*** Opening EXERCISE DATA ***
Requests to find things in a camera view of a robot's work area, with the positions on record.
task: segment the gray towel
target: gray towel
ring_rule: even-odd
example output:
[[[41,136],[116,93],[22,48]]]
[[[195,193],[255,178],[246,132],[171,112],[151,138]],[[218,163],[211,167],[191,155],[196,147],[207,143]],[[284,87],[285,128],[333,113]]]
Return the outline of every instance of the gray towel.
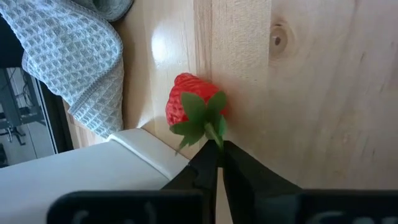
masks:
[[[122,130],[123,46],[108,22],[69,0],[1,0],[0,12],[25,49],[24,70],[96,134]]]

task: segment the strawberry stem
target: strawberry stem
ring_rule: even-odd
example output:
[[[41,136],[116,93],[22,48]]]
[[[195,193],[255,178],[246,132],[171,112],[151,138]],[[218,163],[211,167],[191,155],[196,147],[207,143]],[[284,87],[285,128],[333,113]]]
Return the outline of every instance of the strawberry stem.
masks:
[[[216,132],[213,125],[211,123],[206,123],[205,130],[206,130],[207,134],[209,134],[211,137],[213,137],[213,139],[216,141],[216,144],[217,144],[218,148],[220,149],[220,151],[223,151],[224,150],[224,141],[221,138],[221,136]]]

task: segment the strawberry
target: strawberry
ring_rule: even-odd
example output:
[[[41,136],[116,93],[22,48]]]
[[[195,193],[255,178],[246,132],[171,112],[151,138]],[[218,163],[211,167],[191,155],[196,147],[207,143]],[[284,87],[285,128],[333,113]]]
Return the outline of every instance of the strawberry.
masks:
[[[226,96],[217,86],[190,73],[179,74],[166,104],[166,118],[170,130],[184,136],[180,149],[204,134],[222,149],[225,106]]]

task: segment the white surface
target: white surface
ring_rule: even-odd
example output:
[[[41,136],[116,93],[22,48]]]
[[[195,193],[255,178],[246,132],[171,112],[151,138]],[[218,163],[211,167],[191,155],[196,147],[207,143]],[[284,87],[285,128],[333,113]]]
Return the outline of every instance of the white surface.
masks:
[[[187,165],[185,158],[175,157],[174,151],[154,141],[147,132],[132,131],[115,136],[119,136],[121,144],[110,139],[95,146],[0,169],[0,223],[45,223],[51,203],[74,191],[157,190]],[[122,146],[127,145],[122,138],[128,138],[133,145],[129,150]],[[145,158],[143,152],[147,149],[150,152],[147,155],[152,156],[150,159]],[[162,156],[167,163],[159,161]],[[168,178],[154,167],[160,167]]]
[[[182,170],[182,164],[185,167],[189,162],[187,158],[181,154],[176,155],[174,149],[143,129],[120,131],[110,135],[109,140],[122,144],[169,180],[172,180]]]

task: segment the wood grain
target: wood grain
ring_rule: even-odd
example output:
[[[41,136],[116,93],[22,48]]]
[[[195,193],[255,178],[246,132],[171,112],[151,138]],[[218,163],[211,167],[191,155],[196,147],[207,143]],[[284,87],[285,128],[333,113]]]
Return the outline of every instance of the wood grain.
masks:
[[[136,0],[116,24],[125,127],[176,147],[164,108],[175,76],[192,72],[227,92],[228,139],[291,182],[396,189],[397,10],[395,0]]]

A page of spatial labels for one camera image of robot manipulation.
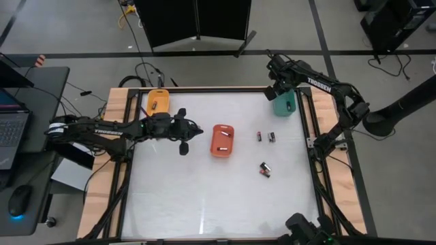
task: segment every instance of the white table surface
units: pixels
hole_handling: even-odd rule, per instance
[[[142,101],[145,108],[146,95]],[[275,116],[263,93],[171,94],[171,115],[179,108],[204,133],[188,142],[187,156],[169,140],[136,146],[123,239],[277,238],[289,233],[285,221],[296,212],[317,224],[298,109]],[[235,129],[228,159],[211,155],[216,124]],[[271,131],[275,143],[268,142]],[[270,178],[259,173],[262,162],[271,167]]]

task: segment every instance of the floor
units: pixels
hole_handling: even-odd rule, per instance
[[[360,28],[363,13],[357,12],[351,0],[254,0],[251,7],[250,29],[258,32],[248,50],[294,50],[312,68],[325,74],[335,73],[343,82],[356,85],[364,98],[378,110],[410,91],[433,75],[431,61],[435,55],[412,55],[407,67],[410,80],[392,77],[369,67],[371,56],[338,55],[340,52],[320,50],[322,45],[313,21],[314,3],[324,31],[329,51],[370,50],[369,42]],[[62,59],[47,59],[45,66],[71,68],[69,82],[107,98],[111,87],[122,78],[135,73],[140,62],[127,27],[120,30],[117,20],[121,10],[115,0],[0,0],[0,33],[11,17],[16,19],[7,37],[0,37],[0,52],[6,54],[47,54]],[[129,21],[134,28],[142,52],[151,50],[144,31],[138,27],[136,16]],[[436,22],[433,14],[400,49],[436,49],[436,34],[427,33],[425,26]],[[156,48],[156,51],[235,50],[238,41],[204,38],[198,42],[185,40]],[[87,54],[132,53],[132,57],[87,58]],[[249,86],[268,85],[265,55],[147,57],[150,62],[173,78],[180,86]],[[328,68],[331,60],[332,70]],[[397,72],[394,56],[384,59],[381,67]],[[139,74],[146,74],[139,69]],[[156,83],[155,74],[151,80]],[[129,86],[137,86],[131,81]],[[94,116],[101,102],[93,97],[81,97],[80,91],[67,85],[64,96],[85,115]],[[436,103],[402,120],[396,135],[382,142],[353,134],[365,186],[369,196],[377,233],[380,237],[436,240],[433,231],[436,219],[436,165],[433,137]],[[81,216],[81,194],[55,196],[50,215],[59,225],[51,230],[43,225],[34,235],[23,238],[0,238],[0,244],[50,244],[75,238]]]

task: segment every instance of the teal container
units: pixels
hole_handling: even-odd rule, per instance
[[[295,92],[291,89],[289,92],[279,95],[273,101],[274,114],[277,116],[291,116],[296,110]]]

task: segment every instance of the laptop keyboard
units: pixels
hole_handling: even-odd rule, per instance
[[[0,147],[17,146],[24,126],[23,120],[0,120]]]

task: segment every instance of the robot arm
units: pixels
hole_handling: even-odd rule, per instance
*** Closing EXERCISE DATA ***
■ **WORK REQUEST**:
In these entries, some lines may contain the string "stem". Give the number of such lines and nothing more.

■ **RESULT FOR THIS TASK**:
3